Credit unions are popular with borrowers because they are often able to provide credit on more favorable terms than many other traditional lenders.  However, if you are a borrower who is unable to pay a debt to a credit union, you will quickly find out that they can be much harder to deal with than traditional banks or lending companies.  One reason they can be so difficult to deal with is because they secretly bury what is known as a “cross-collateralization” clause in their loan agreements.

Before we talk about cross-collateralization, let’s define collateralization.  Collateralization is where a borrower pledges property (ex:  car, house, computer) as “collateral” in order to obtain a loan from a lender.  When the borrower pledges collateral, they give the lender a “security interest” in the property, so if the borrower fails to repay the loan, the lender has the right to repossess the property.  A simple example of collateralization is when you finance a car.  The car dealer gives you the car, and you give the lender a security interest in the vehicle, so if you don’t make the car payment, they can repossess the car.

Cross-collateralization is similar to collateralization but slightly different.  Suppose you want to finance a car, except this time you go to your credit union to help you obtain the financing to purchase the vehicle.  When you purchase the vehicle, you give the credit union a security interest in the car because they are the ones that lent you the money to purchase it.  Just like the example above, if you don’t make the payment, they can repossess the car.  But here is where cross-collateralization comes in.  Assume you also have another loan with the credit union, except this second loan is an unsecured loan, which means you didn’t have to pledge any property to obtain it.  If the loan documents contain a cross-collateralization clause (which they most likely do), then the unsecured loan now becomes secured to your vehicle.  So if you stop paying on the unsecured loans, they can tack on the balance of the unsecured loan to the car note and repossess the vehicle.

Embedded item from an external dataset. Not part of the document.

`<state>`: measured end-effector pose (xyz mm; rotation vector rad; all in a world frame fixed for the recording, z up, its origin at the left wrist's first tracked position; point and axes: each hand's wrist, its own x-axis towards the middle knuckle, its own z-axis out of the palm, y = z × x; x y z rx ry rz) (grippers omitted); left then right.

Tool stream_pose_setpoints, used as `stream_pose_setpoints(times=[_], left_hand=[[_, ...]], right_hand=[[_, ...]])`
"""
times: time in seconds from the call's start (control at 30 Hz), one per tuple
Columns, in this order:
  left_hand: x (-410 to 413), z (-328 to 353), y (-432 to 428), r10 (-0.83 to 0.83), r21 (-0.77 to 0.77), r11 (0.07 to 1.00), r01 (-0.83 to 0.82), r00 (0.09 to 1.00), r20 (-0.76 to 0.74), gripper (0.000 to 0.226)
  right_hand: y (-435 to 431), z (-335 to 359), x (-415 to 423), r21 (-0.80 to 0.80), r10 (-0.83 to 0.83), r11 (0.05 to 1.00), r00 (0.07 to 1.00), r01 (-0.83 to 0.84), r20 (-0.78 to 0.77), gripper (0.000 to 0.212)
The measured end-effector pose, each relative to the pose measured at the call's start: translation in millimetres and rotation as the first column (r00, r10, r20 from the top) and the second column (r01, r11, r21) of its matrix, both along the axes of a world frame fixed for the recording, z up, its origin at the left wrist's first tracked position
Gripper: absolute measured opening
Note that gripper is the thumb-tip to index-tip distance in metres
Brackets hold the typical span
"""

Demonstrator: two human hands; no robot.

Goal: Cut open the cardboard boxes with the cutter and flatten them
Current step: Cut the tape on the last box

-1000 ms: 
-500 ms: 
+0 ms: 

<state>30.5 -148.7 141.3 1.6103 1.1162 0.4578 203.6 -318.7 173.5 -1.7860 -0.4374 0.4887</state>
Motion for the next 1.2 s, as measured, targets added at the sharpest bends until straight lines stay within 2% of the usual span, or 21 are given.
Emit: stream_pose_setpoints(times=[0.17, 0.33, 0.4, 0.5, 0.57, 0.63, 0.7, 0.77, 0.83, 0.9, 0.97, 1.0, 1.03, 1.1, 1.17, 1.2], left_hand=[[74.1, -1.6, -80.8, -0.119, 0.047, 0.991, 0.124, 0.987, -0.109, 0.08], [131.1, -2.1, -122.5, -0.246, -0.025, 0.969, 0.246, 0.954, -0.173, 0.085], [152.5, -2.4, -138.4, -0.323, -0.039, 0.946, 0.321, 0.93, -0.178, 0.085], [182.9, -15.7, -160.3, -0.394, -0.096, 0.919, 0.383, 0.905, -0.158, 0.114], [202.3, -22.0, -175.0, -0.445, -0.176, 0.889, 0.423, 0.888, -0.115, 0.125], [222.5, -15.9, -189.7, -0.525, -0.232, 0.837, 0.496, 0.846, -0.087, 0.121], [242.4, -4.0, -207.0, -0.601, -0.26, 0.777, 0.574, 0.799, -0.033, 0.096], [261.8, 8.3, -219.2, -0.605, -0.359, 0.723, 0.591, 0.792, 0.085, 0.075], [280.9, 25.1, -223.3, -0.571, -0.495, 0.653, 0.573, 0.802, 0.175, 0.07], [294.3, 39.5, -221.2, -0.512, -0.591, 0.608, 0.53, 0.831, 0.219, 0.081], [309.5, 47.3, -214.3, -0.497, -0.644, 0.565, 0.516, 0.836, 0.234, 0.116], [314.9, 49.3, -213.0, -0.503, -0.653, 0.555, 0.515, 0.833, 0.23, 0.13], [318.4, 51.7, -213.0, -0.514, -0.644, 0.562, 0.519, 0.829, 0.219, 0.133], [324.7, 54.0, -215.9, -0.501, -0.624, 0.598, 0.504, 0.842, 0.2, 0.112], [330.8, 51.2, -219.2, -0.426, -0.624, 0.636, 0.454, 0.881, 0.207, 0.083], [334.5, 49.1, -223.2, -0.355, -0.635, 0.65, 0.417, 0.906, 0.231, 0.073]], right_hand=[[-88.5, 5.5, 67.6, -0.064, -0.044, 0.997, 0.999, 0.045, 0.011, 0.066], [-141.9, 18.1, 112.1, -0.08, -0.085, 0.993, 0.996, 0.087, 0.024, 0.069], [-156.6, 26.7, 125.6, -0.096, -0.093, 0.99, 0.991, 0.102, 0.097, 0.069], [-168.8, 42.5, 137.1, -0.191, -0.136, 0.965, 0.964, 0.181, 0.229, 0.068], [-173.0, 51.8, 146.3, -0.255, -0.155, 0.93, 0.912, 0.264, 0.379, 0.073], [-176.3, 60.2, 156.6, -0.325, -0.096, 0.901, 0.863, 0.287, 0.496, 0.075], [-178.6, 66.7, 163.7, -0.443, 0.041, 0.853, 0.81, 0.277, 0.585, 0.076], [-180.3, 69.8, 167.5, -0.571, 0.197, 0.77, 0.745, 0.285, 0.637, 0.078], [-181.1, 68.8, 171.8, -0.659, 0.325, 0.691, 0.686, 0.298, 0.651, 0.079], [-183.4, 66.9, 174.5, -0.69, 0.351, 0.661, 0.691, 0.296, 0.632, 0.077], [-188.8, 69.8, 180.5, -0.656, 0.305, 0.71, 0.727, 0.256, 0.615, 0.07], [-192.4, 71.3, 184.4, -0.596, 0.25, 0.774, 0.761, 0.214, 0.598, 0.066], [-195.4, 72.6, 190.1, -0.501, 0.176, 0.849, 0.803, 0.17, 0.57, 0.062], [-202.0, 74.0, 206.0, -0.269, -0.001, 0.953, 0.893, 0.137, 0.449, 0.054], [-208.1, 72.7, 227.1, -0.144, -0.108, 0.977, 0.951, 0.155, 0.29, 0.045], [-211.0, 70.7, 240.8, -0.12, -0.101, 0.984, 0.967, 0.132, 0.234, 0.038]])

Let’s illustrate this concept with some numbers.  Say you finance a car with the credit union for $15,000, and you also have a $10,000 unsecured personal loan with the same credit union.  Assume you are current on your car note, but you can no longer make the payments on the $10,000 unsecured personal loan.  The credit union can take the $10,000 balance and put it on the car loan, so now you have to pay $25,000 to get the title to your car.

Cross collateralization can be extremely harmful for someone filing for bankruptcy.  Normally if someone files Chapter 7 bankruptcy, they are able to discharge (i.e. eliminate) all of their unsecured debt (personal loans, credit cards, etc.), and continue making payments on their secured debts (car, house, etc.) in order to keep the property.  But if the credit union has a cross collateralization clause, then the borrower’s unsecured debt with the credit union becomes secured to the property they are financing with the credit union.

There are a few ways to defeat a cross collateralization clause in bankruptcy.

In Chapter 7, you may be able to “redeem” your property that has been cross collateralized.  Redeeming property allows someone who has filed Chapter 7 to buy out the property from the credit union’s debt securing it by paying the credit union the “replacement value” of the asset.  So if you have a car worth $12,000, that was financed with the credit union for $15,000, and you also have a loan with that credit union for $10,000 that has been cross-collateralized, you owe the credit union $25,000 for a $12,000 car.  If you can pay the credit union the value of the car (in this case $12,000) in one lump sum, the credit union will give you a clear title to the vehicle and the remaining debt will be discharged in the bankruptcy.  Most people don’t have that kind of money available to pay in one lump sum, so there are companies that specifically provide this type of financing to help borrowers in bankruptcy with cross collateralization issues.

Another way to handle a cross collateralization clause is by “cramming down” the loan in Chapter 13 bankruptcy.  “Cram down” is a similar concept to redemption, where the borrower pays the value of the asset to the creditor, as opposed to what is owed on the debt.  So in the previous example, the borrower could pay the value of the car to the credit union ($12,000) in a Chapter 13 repayment plan lasting 3-5 years, and discharge the remaining amount of the debt.